Former President of Tanzania, Dr Jakaya Kikwete set the ball rolling in his key note address when he challenged Africa leaders to create the right investment climate in the region, stressing that only such move would guarantee sustainable development and happiness among the people. According to him, with the appropriate leadership Africa had capacity for greater growth and wealth creation.

President of the AFBA, Mr. Hannibal Uwaifo said the body was formed to properly position the continent in the legal community at the global level, stressing that African leaders should centred their policies and programmes around people.

It was like a gathering for the people to confront their leaders with the home truth. Aminu Tambuwal, governor of Sokoto State, who is also a lawyer, said in his remarks that it was time leaders in the continent began to achieve their development goals. He said they should focus more on building the continent to a greater height, shunning acts that could provoke unnecessary conflicts and tension.

The host governor, Nyesom Wike, used the platform to draw attention to democratic challenges in the country, saying as lawyers in the continent they should show concern.
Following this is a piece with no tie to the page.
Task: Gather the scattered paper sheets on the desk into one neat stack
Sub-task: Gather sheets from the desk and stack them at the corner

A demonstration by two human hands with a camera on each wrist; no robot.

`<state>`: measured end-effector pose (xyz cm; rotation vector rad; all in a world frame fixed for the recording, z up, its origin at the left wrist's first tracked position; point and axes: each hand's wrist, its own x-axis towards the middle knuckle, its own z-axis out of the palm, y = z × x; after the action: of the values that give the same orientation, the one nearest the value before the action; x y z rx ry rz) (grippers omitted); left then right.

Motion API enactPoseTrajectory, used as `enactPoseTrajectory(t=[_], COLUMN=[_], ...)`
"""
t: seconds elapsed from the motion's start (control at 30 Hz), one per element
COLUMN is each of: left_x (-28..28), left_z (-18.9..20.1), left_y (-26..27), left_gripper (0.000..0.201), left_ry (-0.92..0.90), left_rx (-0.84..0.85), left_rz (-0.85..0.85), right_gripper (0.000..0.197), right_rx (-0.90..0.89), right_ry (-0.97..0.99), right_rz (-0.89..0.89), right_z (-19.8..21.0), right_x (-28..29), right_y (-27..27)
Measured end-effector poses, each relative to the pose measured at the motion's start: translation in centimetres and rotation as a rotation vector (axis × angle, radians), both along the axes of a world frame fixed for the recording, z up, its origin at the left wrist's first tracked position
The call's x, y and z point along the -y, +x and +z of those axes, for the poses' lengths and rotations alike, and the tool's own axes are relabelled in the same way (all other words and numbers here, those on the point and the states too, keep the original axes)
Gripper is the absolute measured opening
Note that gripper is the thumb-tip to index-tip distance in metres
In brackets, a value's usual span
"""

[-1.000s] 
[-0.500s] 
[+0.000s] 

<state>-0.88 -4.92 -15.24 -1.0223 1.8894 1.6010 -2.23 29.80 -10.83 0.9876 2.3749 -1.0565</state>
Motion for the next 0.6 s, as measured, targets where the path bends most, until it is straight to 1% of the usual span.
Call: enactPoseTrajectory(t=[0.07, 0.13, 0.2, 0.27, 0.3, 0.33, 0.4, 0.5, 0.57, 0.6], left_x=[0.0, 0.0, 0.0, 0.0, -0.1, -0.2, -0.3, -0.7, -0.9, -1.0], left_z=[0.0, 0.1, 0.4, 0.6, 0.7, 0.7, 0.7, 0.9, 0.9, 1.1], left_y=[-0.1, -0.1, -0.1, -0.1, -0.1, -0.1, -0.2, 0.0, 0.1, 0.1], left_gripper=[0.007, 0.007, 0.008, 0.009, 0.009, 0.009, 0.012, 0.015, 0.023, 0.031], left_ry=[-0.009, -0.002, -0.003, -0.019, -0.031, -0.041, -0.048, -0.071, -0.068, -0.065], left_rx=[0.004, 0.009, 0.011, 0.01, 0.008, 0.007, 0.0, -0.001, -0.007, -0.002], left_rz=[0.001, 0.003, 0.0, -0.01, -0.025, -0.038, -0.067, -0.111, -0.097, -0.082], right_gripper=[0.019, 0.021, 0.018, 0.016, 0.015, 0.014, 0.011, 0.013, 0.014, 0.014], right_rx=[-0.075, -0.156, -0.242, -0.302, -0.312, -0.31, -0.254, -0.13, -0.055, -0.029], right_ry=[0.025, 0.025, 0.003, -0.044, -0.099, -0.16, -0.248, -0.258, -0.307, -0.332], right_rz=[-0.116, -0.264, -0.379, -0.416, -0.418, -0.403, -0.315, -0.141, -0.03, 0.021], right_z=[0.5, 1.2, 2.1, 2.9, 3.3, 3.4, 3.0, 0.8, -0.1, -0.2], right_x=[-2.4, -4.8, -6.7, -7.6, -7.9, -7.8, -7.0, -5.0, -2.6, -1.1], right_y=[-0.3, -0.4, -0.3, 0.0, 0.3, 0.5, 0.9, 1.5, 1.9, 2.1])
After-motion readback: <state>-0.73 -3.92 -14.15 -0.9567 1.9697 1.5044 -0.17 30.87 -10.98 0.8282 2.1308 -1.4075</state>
According to him, the ruling All Progressive Congress, APC, at the top was allegedly manipulating democratic processes to its favour, allegedly using security and government agencies at its control to stifle opposition political parties.

The governor who expressed fears that the ruling party at the centre had allegedly sealed its plan on how to rig the 2019 general polls, said, “They promised Nigerians change, but we are seeing nothing. The former President of Tanzania by his visit has done us much good by his presence in Nigeria. Through him, we will send a message to the world.”
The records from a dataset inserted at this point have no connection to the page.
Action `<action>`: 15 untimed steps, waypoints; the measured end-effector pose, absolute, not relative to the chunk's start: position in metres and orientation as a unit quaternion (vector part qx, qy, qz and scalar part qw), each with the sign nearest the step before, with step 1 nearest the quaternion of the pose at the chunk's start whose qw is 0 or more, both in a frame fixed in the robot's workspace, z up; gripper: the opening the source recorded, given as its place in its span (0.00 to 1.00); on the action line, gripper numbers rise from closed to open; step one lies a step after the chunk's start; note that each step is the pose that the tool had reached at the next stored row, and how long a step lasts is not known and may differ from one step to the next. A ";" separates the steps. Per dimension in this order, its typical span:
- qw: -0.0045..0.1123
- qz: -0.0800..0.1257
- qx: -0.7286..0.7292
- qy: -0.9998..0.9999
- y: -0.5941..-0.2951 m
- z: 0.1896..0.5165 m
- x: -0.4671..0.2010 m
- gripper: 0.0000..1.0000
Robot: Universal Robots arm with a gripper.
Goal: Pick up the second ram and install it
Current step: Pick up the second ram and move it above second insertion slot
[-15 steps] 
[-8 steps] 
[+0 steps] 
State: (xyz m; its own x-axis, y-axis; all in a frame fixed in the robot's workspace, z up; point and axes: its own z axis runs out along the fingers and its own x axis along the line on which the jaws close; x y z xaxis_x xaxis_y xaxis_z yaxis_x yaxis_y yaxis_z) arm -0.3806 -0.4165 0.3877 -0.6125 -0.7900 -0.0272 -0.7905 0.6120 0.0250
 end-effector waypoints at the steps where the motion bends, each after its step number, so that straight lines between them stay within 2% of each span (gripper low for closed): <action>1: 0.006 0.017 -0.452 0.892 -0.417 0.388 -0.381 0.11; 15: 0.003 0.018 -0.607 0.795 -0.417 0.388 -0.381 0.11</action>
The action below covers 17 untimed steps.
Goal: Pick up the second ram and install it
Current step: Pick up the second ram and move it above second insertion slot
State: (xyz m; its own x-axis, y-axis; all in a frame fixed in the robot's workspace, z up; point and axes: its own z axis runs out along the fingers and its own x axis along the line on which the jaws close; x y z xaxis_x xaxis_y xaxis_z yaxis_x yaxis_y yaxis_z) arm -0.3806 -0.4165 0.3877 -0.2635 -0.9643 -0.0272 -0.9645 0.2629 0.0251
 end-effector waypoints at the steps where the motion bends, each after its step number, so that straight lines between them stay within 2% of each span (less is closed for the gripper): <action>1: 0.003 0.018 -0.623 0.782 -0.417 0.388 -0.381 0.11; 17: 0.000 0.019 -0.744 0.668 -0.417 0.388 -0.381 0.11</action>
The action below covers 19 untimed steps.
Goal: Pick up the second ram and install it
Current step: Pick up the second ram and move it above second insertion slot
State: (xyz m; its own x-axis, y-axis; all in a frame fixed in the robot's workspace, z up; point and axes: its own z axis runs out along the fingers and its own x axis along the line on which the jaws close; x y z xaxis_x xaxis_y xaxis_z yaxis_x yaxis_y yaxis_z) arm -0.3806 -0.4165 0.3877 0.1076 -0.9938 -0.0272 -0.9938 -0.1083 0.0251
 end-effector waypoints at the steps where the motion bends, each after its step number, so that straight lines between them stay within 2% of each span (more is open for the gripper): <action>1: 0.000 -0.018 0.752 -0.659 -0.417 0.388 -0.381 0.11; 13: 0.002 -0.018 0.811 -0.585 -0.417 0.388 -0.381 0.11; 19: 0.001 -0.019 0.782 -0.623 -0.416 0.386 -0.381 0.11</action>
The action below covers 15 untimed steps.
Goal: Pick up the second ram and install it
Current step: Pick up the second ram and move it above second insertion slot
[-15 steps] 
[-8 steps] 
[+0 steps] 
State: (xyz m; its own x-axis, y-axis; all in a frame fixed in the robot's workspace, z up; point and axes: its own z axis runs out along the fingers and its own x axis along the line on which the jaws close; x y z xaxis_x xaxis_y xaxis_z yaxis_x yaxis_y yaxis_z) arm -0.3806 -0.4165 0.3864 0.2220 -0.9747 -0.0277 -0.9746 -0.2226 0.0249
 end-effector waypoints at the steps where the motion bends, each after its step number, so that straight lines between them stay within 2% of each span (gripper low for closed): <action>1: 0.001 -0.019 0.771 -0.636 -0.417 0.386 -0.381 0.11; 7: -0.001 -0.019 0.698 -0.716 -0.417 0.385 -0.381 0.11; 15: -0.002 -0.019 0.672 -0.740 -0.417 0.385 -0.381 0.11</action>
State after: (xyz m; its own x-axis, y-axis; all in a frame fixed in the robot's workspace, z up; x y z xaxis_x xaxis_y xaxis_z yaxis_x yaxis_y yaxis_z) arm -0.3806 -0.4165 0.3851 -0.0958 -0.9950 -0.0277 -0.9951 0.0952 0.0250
Wike accused the federal government of allegedly harassing the judiciary, stressing that the government had destroyed the pillars of healthy democracy bequeathed to it by former President Goodluck Jonathan. He said that rather than sanction some Police officers allegedly involved in rigging elections in the state recently the government rewarded them with promotions. “Democracy in Nigeria is gone. By 2019, nobody should talk about democracy. One (name withheld) who was caught on video rigging election has been promoted. Another who was also a culprit in the rigging of elections has been promoted. Both of them are to be positioned in Rivers State for 2019 to help the APC rig elections,” he said.

Wike accused the federal government of allegedly intimidating and harassing the judiciary to disregard rule of law, stressing that the government had destroyed the pillars of popular   democracy bequeathed it by the former President. He painted an unfortunate picture of how the Police allegedly certified election results for the Independent National Electoral Commission, INEC, at the election petition tribunal, an act he said had never been heard of in the nation’s history.

The governor also accused the Police of being behind most of the kidnappings in the country. He said, “The police is the one promoting crime in Nigeria. Most of the kidnappings in the country are done by the police. We cannot continue like this. Enough is enough.” He literally cried to the African lawyers to be part of building a virile democracy in the country, saying they should add their voices to condemn acts of the government that threatened democratic values.

He also spoke about the success of his administration, describing the state as attractive to investors. He recalled that when he assumed office two years ago courts in the state were shut down for over a year, adding that the state House of Assembly complex was also under lock and key. He said he had to resolve the lingering crisis for these democratic institutions to function properly.